2009年3月7日

Conference on Hydraulic Engineering, 2009

3月4~6日、東京の芝浦工業大学豊洲キャンパスにて開催された土木学会水工学委員会主催の第53回水工学講演会に参加してきました。わたしの研究グループからは、以下の2件の論文を講演しました。

  1. 宮本仁志,橋本翼,道奥康治:河道位数を用いた土地利用と人口の流域分布モデルと流域間比較, 水工学論文集, 第53巻, pp.1105-1110, 2009.
  2. 宮本仁志,菅原康之,道奥康治:上・中・下流域における河川水温の形成要因に関する解析的検討, 水工学論文集, 第53巻, pp.1153-1158, 2009.

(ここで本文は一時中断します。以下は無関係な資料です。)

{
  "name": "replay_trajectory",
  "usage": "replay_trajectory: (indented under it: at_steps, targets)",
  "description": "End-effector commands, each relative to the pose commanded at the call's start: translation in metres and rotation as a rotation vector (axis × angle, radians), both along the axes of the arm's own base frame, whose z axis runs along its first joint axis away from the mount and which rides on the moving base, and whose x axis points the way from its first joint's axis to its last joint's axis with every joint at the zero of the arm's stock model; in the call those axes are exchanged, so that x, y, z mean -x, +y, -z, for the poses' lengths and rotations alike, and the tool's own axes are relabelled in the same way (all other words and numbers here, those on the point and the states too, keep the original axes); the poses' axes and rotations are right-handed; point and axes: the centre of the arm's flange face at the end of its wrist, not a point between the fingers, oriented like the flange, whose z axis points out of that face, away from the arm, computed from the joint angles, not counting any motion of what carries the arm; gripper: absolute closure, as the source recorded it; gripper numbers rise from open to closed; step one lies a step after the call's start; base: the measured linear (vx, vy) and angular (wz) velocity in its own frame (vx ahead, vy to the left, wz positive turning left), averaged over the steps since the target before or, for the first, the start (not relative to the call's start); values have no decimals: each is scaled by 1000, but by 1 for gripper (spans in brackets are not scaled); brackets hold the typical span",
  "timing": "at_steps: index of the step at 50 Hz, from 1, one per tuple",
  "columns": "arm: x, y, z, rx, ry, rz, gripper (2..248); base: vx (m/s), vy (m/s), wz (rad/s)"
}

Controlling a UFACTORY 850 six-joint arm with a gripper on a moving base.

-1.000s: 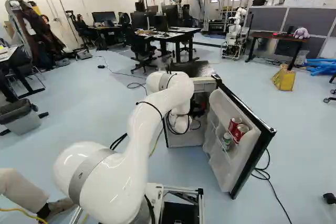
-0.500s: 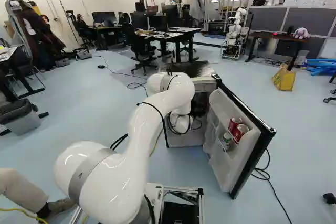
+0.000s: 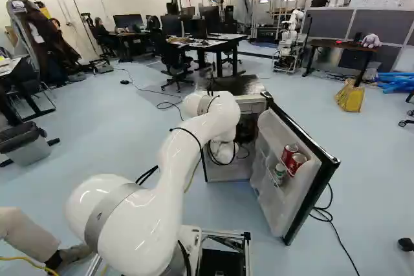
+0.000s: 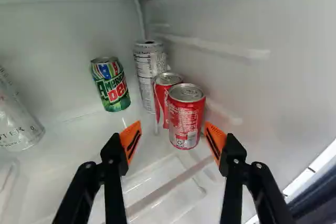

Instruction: Grab a drink from the fridge

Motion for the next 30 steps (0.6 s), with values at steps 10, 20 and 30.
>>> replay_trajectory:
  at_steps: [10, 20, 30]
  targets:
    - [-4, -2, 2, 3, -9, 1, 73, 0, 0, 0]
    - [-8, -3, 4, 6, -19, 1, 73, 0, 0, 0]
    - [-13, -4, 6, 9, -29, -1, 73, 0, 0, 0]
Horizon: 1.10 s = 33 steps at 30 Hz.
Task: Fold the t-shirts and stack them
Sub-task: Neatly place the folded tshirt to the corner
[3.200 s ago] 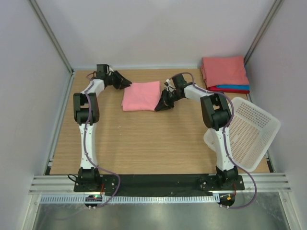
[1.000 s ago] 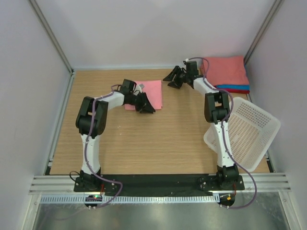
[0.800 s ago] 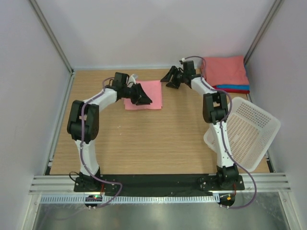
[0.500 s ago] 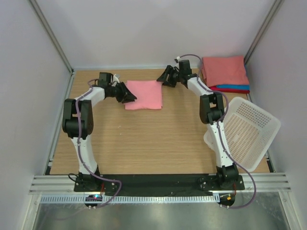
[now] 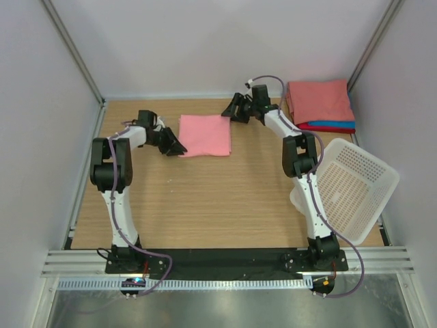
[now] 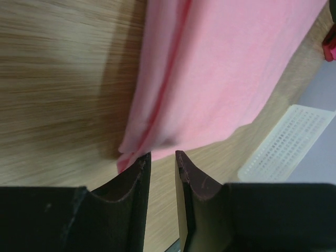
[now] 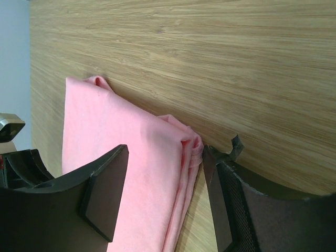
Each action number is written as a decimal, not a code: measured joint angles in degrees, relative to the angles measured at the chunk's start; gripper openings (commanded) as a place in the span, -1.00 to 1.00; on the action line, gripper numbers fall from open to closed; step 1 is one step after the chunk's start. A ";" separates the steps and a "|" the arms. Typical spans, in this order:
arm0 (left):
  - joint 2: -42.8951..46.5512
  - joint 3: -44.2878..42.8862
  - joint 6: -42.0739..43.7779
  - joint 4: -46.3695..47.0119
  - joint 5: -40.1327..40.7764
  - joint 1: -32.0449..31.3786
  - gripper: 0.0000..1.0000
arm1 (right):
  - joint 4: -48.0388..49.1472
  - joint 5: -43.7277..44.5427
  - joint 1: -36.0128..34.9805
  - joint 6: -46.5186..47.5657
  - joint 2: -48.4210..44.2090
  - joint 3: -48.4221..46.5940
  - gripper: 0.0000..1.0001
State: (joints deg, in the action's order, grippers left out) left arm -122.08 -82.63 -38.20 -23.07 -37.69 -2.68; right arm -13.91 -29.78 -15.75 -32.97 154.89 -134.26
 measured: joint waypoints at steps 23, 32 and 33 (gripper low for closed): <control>-5.64 -8.70 3.32 -5.57 0.70 5.01 -0.49 | 0.13 -2.51 -0.85 4.37 -1.99 3.80 0.33; -5.64 -8.70 3.32 -5.57 0.70 5.01 -0.49 | -1.40 -4.28 -0.85 4.09 -2.27 4.00 0.34; -5.64 -8.70 3.32 -5.57 0.68 5.01 -0.49 | -1.44 -4.39 -0.85 3.98 -2.27 4.00 0.33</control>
State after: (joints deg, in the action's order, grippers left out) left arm -127.72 -91.33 -34.87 -28.64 -37.01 2.33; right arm -15.35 -34.17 -16.60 -28.99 152.62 -130.26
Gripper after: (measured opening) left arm 0.254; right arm 0.665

発表を担当してくれた菅原君と橋本君、ともに立派に発表していたと思います。もちろん、説明やディスカッションで、もう一歩至らないところも多々ありました。しかしトータルで見ると、セッションに参加していたの多くの人たちに,わたしたちの論文成果や研究の意図がうまく伝わったのではないかと感じています。

ひとつ目の論文では、3つほどキーポイントがありました。その最初のものは、流域各部での仔細にこだわることなく流域を一貫して大観的に解析するために、水系ネットワーク特性を表現する河道位数をベースに解析モデルを構築したことです。これにより、日本の109の一級水系においてさまざまに展開される土地利用や人口など社会環境状態が系統だてて表現され、統計解析ができることを示しました。さらに、その結果をもとにして、現在の社会環境状態をベースに109の流域を合理的に類型化しています。ご興味のある方は、ぜひ上記の論文をご参照ください。

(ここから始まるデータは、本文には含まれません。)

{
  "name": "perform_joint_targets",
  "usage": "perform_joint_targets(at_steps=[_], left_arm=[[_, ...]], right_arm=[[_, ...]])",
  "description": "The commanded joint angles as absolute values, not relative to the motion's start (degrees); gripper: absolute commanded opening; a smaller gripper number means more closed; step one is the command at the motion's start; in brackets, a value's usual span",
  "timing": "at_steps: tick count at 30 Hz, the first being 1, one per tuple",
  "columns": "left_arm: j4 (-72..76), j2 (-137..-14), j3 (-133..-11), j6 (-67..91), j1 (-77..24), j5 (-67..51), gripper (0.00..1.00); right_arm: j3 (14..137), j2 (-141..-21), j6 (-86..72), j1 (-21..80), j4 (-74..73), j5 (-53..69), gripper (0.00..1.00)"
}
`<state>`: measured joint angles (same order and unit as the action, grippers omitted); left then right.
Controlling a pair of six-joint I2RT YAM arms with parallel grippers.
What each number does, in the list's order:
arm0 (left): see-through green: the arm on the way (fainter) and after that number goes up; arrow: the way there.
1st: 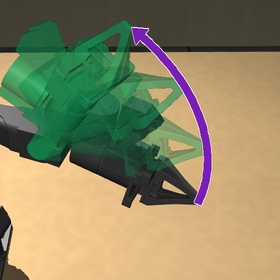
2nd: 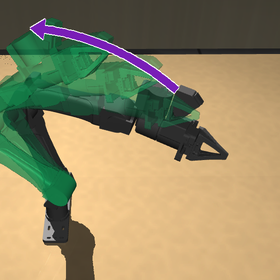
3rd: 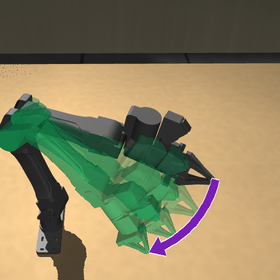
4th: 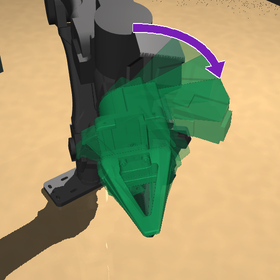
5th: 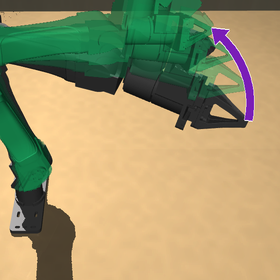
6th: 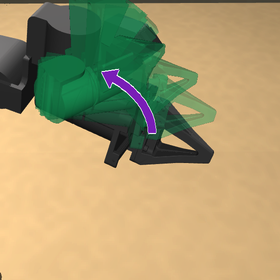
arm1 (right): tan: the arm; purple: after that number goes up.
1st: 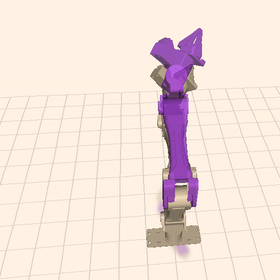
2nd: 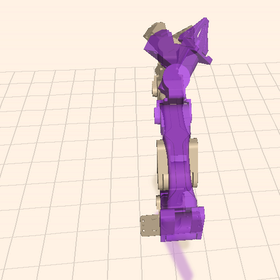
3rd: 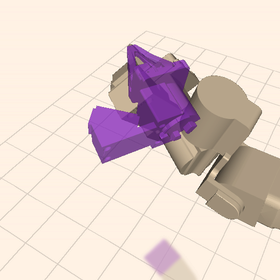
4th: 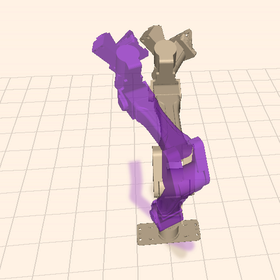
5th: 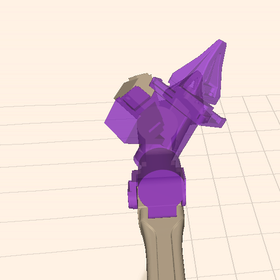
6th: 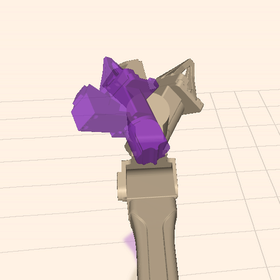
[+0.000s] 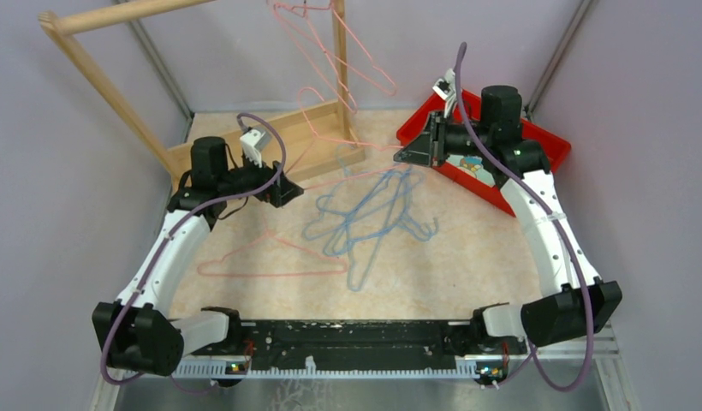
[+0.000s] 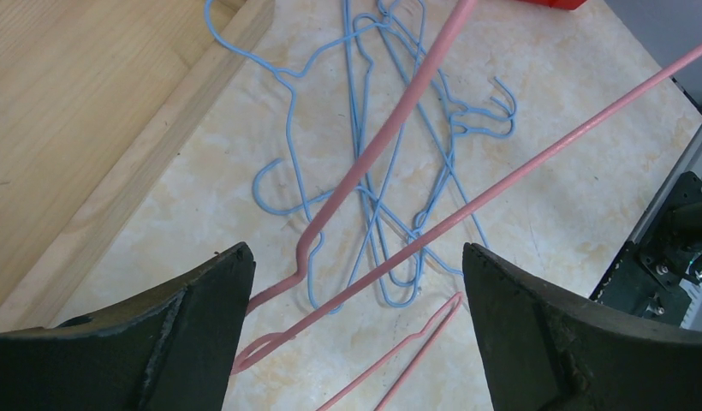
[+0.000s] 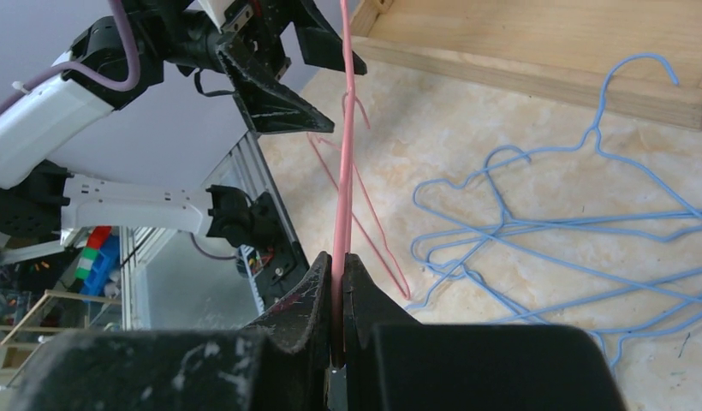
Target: Organize the hangers
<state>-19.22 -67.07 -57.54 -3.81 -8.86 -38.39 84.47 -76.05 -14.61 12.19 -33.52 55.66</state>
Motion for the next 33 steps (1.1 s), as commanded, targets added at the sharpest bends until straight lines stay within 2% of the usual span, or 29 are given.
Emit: perform_joint_targets(at_steps=[1, 13, 15, 16, 17, 19, 20, 21, 22, 26, 30, 33], left_arm=[[-18.7, -67.0, -57.4, -4.6, -8.3, -38.4, 0.96], [-20.2, -67.1, -59.8, -6.0, -8.1, -35.7, 0.96], [-19.9, -68.2, -60.1, -5.8, -8.1, -37.6, 0.92], [-19.6, -68.8, -60.4, -5.4, -8.1, -39.2, 0.86], [-19.3, -69.4, -60.6, -4.7, -8.1, -40.7, 0.69], [-18.6, -69.9, -60.8, -3.5, -8.1, -42.9, 0.47], [-18.3, -69.9, -60.8, -3.2, -8.1, -43.1, 0.26], [-18.2, -69.7, -60.9, -2.8, -8.1, -42.7, 0.10], [-18.0, -69.3, -60.8, -2.5, -8.1, -42.5, 0.01], [-18.4, -69.1, -60.6, -2.2, -8.1, -44.7, 0.00], [-19.2, -67.9, -60.9, -1.5, -8.1, -44.4, 0.00], [-21.1, -66.7, -62.7, -1.4, -8.1, -38.7, 0.00]], right_arm=[[86.3, -72.5, -14.7, 11.8, -29.6, 59.2, 0.00], [85.9, -71.3, -12.7, 11.8, -30.3, 61.8, 0.00], [86.3, -71.0, -12.3, 11.8, -30.1, 61.7, 0.00], [86.5, -71.1, -12.1, 11.9, -30.2, 61.5, 0.00], [86.7, -71.1, -11.9, 11.9, -30.4, 61.1, 0.00], [86.8, -71.5, -11.6, 11.8, -30.9, 60.1, 0.00], [86.7, -71.6, -11.4, 11.8, -30.9, 59.9, 0.00], [86.6, -71.7, -11.4, 11.8, -30.9, 59.7, 0.00], [86.5, -71.8, -11.3, 11.8, -30.8, 59.6, 0.00], [86.1, -72.3, -11.1, 11.8, -30.6, 57.9, 0.00], [85.7, -73.6, -9.5, 11.7, -33.4, 50.7, 0.00], [84.2, -73.7, -8.5, 11.7, -35.4, 41.7, 0.18]])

ふたつ目の論文は、同じ流域一貫の環境課題に関する研究ですが、こちらは、わたしたちが河川水温をモニタリングする揖保川水系の観測結果をベースにした成果です。特に、この論文では、土地利用形態がことなる水系ネットワーク上の上・中・下流部を対象にして、流水水温の形成機構のちがいを熱保存式をもちいて検討しています。こちらも、ご興味ある方はぜひ論文をご参照いただければ大変ありがたく思います。

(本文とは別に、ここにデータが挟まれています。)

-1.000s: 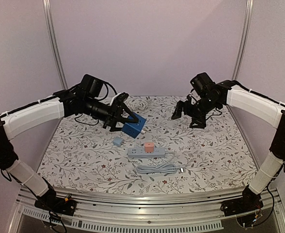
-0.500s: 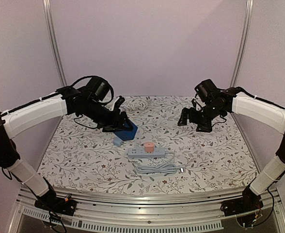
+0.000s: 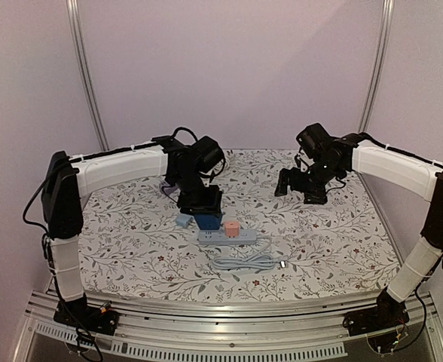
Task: Insert the plug
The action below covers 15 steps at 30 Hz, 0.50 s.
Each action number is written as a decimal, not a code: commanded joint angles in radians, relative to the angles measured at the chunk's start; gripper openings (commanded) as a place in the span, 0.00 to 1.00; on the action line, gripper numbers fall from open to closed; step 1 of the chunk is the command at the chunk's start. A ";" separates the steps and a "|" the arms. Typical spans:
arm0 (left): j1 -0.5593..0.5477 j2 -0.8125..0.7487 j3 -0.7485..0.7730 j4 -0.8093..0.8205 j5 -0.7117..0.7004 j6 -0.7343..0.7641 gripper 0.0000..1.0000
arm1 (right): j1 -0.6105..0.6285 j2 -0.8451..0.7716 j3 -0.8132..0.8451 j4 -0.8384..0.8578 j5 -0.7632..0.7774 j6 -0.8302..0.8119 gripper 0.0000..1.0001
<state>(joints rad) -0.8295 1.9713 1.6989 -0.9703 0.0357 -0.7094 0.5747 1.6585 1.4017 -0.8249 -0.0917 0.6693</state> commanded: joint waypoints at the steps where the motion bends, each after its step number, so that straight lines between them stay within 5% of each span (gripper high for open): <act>1: -0.027 0.048 0.096 -0.119 -0.092 -0.019 0.00 | -0.005 0.008 0.025 -0.043 0.022 -0.012 0.99; 15: -0.046 0.104 0.134 -0.218 -0.128 -0.062 0.00 | -0.004 0.041 0.045 -0.047 0.005 -0.044 0.99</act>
<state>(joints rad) -0.8543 2.0640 1.8114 -1.1526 -0.0727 -0.7517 0.5747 1.6737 1.4300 -0.8654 -0.0818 0.6437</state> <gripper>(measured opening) 0.634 0.988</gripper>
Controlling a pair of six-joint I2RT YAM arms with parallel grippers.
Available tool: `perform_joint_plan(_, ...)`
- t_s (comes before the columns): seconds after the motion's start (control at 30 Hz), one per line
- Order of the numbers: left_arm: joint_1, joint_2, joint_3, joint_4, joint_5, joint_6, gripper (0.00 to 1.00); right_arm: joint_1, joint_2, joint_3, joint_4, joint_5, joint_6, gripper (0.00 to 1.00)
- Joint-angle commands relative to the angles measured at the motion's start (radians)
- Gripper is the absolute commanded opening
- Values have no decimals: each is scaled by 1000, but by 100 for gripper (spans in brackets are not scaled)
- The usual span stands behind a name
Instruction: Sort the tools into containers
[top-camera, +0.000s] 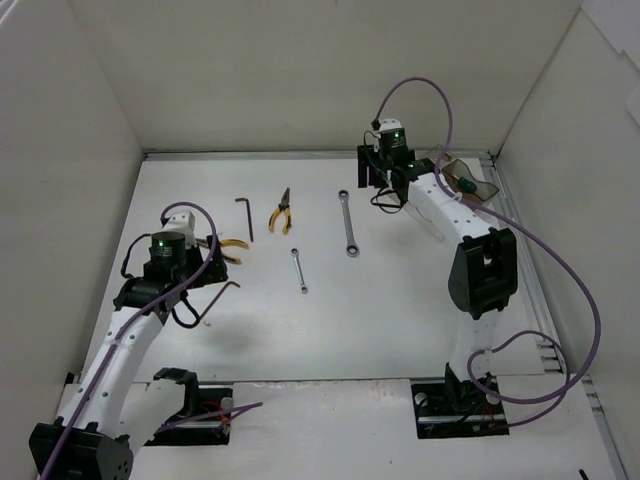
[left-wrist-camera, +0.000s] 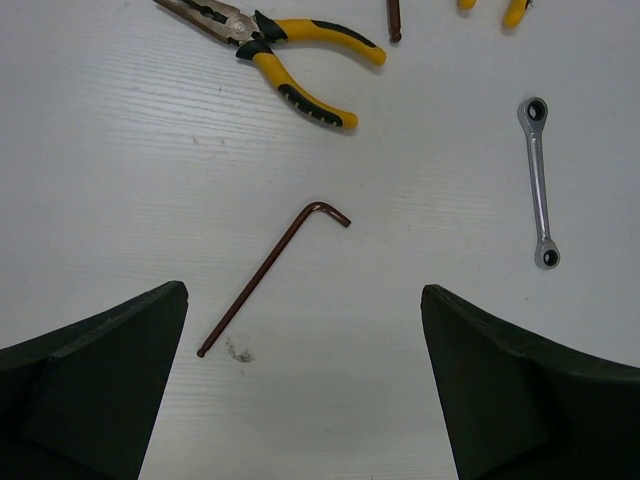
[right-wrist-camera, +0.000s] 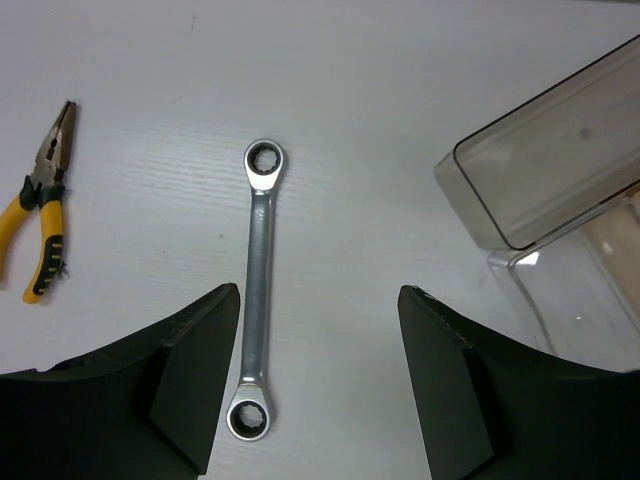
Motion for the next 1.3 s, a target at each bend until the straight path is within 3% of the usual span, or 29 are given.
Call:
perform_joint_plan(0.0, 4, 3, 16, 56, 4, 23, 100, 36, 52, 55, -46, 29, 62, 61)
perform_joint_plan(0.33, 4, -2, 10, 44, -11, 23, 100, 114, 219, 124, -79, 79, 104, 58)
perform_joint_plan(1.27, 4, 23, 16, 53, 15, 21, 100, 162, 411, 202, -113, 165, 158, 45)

このたびも、ディスカッションやほかの講演プログラムを通して、わたしたちの今後の検討課題や考えるべきポイントを、いろいろと頭の中で整理することができました。特に、竹村公太郎リバーフロント整備センター理事長が特別講演された「川から見た江戸から東京へ」は面白く、いろいろと考えさせられました。今後の研究展開がとても楽しみになってきてます!